STILL

少し違う風に当たりたかったから、しばらく顔を出すのをやめた。
ただ、旅に出るといつも俺は勘違いされる。
周りの多くの奴はどうやら退屈らしかった。


「あぁ、またどっか行っちゃったよ」
「得意の自己陶酔が始まったぜ」
「またそれっぽい偽善をたれるんだろう?」


確かに王様気取りのこいつはプライドが高いが、
俺が考えていたのは、残念ながらそんなことじゃなかった。
謝らなければならないことがたくさんある。
それよりも先に、感謝しなければならないことが山ほどある。
それが何より重要だった。


どんなに多くを学んでも、たまに見返りを求めたり、
それでたまにいらだったりする。まだまだだな。
確かに物事が思い通りにならないと辛いけど、
何かを欲しがる、どこか目指す場所があるってことは本当に幸せだ。
それが何より大切だった。
たどり着いても、たどり着いても、まだ先があった。
その時俺は幸せだった。
だったら俺にはすることがこれからたくさんある。
周りに負けじと、俺は若かった。




 一晩中泣いて冷静になった、と矢沢が昔言った。映画を観て久々に泣いた。号泣した。自分でも驚いた。

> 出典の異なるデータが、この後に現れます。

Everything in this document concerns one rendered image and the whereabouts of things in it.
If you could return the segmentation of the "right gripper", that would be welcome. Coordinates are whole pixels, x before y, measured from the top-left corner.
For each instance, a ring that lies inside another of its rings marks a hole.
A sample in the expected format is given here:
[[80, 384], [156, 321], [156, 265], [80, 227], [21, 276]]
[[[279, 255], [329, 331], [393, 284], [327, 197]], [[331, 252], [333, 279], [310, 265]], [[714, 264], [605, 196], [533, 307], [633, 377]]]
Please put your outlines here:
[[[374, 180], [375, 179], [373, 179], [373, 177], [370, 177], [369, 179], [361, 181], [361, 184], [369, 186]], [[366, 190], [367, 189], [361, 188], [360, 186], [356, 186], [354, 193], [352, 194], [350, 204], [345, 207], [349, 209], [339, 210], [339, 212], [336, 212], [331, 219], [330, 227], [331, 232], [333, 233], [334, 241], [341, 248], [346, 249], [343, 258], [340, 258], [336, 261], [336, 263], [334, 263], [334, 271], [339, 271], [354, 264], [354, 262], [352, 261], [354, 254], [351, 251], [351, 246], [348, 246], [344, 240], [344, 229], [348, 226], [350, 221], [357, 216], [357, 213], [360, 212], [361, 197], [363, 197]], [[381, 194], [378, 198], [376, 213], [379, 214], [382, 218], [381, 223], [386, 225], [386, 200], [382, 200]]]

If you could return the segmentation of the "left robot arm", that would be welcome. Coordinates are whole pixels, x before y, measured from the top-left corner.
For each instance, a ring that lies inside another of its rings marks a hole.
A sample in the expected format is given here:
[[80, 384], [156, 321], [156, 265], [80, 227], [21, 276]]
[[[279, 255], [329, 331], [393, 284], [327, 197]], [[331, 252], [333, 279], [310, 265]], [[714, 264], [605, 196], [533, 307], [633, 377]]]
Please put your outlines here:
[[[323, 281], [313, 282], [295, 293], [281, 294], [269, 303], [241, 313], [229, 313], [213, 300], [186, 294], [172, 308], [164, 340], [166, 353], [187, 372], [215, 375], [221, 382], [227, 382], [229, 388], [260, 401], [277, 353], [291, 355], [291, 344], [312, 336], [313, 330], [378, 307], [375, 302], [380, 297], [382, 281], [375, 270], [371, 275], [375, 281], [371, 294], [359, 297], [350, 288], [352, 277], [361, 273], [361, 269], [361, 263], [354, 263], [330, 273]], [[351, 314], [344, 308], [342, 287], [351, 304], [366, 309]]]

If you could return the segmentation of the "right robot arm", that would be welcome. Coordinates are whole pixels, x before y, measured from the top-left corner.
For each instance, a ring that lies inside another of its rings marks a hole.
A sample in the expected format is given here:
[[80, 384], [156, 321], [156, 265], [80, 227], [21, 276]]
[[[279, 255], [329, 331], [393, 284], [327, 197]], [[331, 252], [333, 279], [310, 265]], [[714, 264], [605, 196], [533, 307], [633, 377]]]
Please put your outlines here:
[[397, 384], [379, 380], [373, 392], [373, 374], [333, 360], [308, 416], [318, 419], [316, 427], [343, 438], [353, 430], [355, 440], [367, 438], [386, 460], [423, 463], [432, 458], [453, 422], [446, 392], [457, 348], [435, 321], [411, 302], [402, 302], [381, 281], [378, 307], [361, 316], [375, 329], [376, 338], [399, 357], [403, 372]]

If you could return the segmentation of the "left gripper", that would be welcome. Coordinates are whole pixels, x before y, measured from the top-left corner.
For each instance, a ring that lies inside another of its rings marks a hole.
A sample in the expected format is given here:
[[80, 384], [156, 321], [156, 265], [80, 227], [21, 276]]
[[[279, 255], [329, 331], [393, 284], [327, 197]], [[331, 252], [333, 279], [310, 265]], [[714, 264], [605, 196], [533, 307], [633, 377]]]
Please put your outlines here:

堪えるのに精一杯だった。ああ、本気だったんだなとどこかで安心した。母は、心が疲れているのよ、と言った。うちの母にしては珍しく何か察したのだろうか。
 幼い頃、たまにふざけて母に父との馴れ初めを訊くと、(もちろん父のいない場でだけど)決まって母は「断れなかった」と冗談めかして答えた。子どもながらに、笑ってはいるが半分本心なのだろうと思い、嫌だった。違う答えを期待してまた尋ねても同じ答えしか返って来ず、毎回残念な思いをしていた。先の映画は、ある夫婦の話だった。同じ日に、また夫婦の話を本で読んだ。なんてタイムリーなんだろう。良くも悪くも、コントロールできないことはまだたくさんある。




 腕に矛盾が刻まれてる。伝えなければならないという義務感と、黙って考えなければならない、孤独と戦わなければならないという義務感。


ひとりで生きてはいけない。頼りなさい。
伝えることをあきらめてはいけない。
そして背負いなさい、仲間を。


 そう告げる声がここ数年強かった。だけど再び、ある別の声が呼ぶ。


向き合いなさい、この私と。
他ではなくこの私との問答から逃げてはいけない。
私の中に探してるものがある。
入り口はこっちだ。


 声の主とは決別したはずだった。だが、彼は密かに俺を追っていた。彼は俺の味方だった。俺にはとても厳しかったが、俺から離れていくことはなかった。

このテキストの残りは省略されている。